Гертруда оглянулась вокруг. Когда она вставляла ключ, чтобы запереть квартиру, ей стало нехорошо, она почувствовала тошноту, как бы не упасть в обморок. Вот когда это началось по-настоящему, ее жизнь без Гая. Поездка в Камбрию была интерлюдией. Перед отъездом она спокойно и предусмотрительно все поменяла в квартире. Она не хотела возвращаться в тот самый дом, который создала и в котором жила вместе с Гаем. Не хотела, чтобы на нее вновь обрушилось то ужасное ощущение его отсутствия. Но что поразило ее сейчас, так это насколько ничего не изменилось и что ощущение отсутствия не исчезло: ощущение особой формы смерти Гая, неотделимое от квартиры и теперь вернувшееся, требуя свою дань — возобновление скорби. Мебель в гостиной была переставлена. На инкрустированном столике все так же толпились бутылки, но теперь он помещался не между окон, а у двери. Ваза с цветами (свежими нарциссами — должно быть, заходила Джанет Опеншоу) переместилась на высокий бамбуковый табурет возле камина. Испанский коврик из комнаты Анны лег вместо прежнего золотистого с математическими знаками, который в свою очередь заменил дорожку, отправленную в коридор. Но оркестр фарфоровых обезьянок остался где был, на каминной полке, потому что Гертруда не могла придумать для него другое место. И картины остались висеть, как их повесил Гай. Гертруде не хватило решимости коснуться их. Они были такие тяжелые, так уверенно висели на своих местах. Она посмотрела на лица предков. Предков Гая, не ее. Какими они казались чужими и далекими, словно тоже умерли только недавно.

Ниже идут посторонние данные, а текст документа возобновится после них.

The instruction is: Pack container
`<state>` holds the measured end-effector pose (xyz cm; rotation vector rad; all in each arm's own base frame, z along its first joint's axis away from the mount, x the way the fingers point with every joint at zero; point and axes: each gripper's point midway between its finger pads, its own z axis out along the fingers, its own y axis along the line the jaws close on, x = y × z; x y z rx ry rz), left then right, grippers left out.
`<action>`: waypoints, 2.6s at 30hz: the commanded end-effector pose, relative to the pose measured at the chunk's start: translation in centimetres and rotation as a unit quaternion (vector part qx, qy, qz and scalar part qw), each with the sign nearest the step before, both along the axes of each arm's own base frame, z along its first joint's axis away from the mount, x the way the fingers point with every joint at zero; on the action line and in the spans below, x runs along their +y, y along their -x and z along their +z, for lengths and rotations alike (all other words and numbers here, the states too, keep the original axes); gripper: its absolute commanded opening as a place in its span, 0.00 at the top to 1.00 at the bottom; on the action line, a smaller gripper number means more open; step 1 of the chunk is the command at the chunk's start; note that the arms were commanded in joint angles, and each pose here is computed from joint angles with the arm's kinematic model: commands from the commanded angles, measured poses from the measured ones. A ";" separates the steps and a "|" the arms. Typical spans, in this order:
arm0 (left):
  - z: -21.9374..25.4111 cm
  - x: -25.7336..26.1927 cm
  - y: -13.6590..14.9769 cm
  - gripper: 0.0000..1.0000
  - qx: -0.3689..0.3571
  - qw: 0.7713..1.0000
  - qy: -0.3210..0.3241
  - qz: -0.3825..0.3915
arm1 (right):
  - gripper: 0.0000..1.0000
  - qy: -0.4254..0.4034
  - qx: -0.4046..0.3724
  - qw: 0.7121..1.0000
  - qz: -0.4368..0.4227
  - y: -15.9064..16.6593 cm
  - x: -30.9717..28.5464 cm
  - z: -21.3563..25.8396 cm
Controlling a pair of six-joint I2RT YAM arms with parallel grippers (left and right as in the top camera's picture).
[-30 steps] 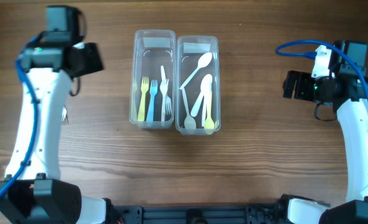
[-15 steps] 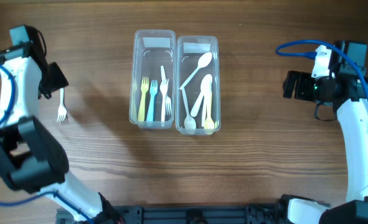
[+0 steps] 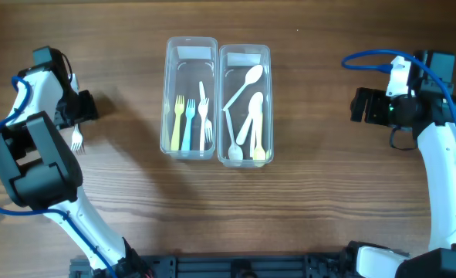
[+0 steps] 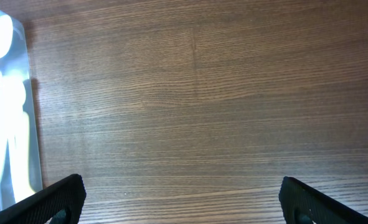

Чтобы не дать хлынуть отвратительным слезам, она подумала, что вот-вот явится Граф и надо будет делать вид, что она рада ему. Гертруда не забыла слов Гая относительно Питера, но не думала о них в первое время траура. Она как бы упаковала их и спрятала подальше. Она не выйдет замуж. Ей нельзя плакать. Того и гляди придет Граф, и она должна быть рада ему. Зазвенел звонок.